Amministratore può delegare un sostituto o suo dipendente per gestione condominio o è vietato

Come funzionano deleghe di amministratore di condominio ad un sostituto e quali sono i casi in cui può avvenire: cosa prevedono leggi in vigore

Amministratore può delegare un sostituto

Un amministratore può delegare un sostituto o un suo dipendente per la gestione condominio?

Secondo quanto previsto dalle leggi in vigore, un amministratore di condominio non può mai delegare un sostituto o un dipendente per la gestione del condominio in piena autonomia e di propria spontanea volontà. Perché l’amministratore di condominio possa delegare un sostituto o un suo dipendente per la gestione condominiale è sempre necessaria l’autorizzazione del condominio.
 

Un amministratore può delegare un sostituto o un suo dipendente per la gestione condominio o è vietato? La nomina di un amministratore di condominio avviene da parte dell’assemblea che è la stessa che ne stabilisce il compenso e l’amministratore, dal canto suo, si obbliga a rispettare doveri e responsabilità  previste dalla legge e la non osservanza delle stesse lo potrebbe far incorrere in condotta negligente fino alla revoca del mandato, che solitamente ha durata di un anno.

Una volta nominato, dunque, l’amministratore di condominio deve occuparsi della gestione dello stesso condominio in maniera precisa e corretta e senza compiere irregolarità. Vediamo cosa può fare per quanto riguarda deleghe dei propri compiti a terze persone. 

  • Amministratore di condominio può delegare un sostituto o un dipendente per gestone condominiale o no?
  • Amministratore di condominio e compiti spettanti

Amministratore di condominio può delegare un sostituto o un dipendente per gestone condominiale o no?

Secondo quanto previsto dalle leggi in vigore, un amministratore di condominio non può mai delegare un sostituto o un dipendente per la gestione del condominio in piena autonomia e di propria spontanea volontà. 

In particolare, chiunque può essere delegato a rappresentare un condomino in assemblea, che si tratti di un altro condomino, o di un professionista incaricato, o di un estraneo, ecc perché non sono previsti limiti in tal senso se non il divieto di ricevere deleghe dell'amministratore. 

Perché l’amministratore di condominio possa delegare un sostituto o un suo dipendente per la gestione condominiale è sempre necessaria l’autorizzazione del condominio e, se ciò non accadesse, sarebbe sempre l’amministratore in carica ad essere responsabile del lavoro svolto dal sostituto. 

E’, però, possibile la nomina di un supplente dell’amministratore di condominio. La norma sul contratto di mandato dell’amministratore di condominio permette di nominare un sostituto e avere un vicario, a meno che non sia espressamente vietato nel regolamento condominiale o nella delibera di nomina dell’amministratore. 

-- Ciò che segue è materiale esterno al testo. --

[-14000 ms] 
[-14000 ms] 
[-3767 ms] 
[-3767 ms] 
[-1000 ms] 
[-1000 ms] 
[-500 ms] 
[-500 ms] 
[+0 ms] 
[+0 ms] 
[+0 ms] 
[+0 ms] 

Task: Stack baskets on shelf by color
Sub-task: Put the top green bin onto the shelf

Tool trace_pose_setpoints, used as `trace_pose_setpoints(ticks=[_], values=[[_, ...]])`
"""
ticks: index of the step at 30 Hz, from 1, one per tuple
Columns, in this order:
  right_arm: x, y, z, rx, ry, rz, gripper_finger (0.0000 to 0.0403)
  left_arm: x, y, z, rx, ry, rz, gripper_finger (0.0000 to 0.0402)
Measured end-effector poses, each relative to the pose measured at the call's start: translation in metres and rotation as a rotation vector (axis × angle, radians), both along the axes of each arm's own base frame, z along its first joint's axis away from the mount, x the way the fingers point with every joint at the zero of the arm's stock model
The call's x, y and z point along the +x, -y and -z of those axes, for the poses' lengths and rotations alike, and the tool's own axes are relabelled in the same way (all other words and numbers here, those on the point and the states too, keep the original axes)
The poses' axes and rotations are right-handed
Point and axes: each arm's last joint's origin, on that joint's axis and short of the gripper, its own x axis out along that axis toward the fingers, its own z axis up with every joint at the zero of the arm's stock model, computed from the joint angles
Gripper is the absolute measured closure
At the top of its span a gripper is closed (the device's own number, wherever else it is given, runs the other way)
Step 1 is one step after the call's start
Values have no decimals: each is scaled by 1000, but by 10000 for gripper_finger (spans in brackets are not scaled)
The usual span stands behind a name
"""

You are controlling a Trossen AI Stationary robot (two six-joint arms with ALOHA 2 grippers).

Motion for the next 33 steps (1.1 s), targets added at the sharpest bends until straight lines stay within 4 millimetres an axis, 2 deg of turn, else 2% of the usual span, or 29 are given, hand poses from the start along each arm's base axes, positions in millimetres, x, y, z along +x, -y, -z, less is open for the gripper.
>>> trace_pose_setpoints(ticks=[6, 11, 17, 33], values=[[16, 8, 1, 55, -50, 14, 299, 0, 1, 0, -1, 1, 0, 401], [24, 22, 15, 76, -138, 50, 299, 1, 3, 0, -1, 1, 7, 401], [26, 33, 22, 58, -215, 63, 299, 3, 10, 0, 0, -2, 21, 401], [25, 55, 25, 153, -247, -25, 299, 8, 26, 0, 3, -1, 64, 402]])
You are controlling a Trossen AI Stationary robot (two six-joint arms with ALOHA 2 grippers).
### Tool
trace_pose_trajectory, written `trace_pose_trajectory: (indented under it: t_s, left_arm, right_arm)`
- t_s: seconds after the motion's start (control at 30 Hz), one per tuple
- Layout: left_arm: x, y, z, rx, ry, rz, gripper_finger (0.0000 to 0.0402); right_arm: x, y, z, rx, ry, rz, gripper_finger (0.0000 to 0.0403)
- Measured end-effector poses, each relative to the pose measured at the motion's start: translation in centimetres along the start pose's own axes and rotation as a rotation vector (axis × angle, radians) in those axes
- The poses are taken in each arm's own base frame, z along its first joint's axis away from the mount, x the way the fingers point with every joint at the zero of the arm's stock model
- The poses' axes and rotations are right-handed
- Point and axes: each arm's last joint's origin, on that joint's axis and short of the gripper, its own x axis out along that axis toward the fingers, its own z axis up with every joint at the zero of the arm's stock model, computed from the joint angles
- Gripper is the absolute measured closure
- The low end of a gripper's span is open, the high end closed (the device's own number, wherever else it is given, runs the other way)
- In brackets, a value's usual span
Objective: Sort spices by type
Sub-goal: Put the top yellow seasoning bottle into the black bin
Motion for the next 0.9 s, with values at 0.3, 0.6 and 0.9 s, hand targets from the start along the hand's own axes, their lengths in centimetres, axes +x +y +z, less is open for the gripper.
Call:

L’amministratore di condominio è, infatti, legato al condominio che gestisce da apposito contratto di mandato che definisce il condominio come mandante, l’amministratore come mandatario e l’eventuale sostituto come sub-mandatario e, secondo la legge, l’amministratore è comunque sempre responsabile dell’operato del soggetto che ha nominato come sostituto se non è stato autorizzato alla sostituzione e se la stessa sostituzione non si è resa effettivamente necessaria.

Amministratore di condominio e compiti spettanti

Tanto quanto l’amministratore di condominio può o meno nominare un sostituto, previa autorizzazione del condominio, ma non delegare un sostituto o un suo dipendente senza autorizzazione, ha, allo stesso tempo, obbligo e dovere di svolgere tutti i compiti previsti da contratto a lui spettanti e che nel dettaglio sono:

  • eseguire le deliberazioni dell’assemblea;
  • aprire e usare il conto corrente intestato al condominio;
  • riscuotere le quote condominiali previste per tutti i condomini;
  • far rispettare il regolamento condominiale e vigilare sull’uso dei beni comuni;
  • conservare tutta i documenti elaborati nel corso della propria gestione;
  • redigere il rendiconto condominiale annuale; 
  • convocare l’assemblea per l’approvazione del rendiconto condominiale annuale entro 180 giorni;
  • curare la tenuta dei registri di contabilità, anagrafe condominiale, verbali delle assemblee;
  • fornire al condomino, in caso di richiesta, l’attestazione dello stato dei pagamenti degli oneri condominiali e delle eventuali liti in corso;
  • effettuare tutti gli interventi necessari per mantenere l’integrità delle cose comuni, come riparare un tetto o l’ascensore;
  • dare esecuzione a un provvedimento del giudice;
  • dare esecuzione a un provvedimento dell’autorità amministrativa.